─── Provided data

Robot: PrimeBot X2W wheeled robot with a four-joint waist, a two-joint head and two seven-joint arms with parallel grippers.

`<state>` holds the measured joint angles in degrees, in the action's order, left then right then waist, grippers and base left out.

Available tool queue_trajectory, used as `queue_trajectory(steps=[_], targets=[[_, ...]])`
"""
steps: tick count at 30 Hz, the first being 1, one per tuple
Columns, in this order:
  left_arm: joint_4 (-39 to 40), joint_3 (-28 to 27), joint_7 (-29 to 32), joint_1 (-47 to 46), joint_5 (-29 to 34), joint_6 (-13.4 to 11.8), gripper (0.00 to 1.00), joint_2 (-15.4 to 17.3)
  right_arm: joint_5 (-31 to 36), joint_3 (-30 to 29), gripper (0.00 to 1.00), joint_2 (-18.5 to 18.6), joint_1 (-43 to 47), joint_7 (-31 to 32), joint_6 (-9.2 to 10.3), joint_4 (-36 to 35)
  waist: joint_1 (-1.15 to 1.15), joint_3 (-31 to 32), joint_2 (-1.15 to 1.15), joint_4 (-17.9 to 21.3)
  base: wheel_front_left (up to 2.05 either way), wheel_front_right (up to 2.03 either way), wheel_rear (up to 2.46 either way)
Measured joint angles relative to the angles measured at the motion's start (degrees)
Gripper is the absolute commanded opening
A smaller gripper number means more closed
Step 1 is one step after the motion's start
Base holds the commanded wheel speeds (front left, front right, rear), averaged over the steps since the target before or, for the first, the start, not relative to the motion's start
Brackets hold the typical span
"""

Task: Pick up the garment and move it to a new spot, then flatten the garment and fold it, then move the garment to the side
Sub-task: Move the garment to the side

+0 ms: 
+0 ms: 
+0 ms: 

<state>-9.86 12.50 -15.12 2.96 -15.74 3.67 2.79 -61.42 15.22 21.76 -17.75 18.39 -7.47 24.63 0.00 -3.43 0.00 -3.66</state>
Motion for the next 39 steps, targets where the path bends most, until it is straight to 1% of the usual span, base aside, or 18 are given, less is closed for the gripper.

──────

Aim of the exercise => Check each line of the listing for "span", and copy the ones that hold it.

Result of this exercise =>
Brackets hold the typical span
Motion for the next 39 steps, targets where the path bends most, until it is straight to 1% of the usual span, base aside, or 18 are given, less is closed for the gripper.

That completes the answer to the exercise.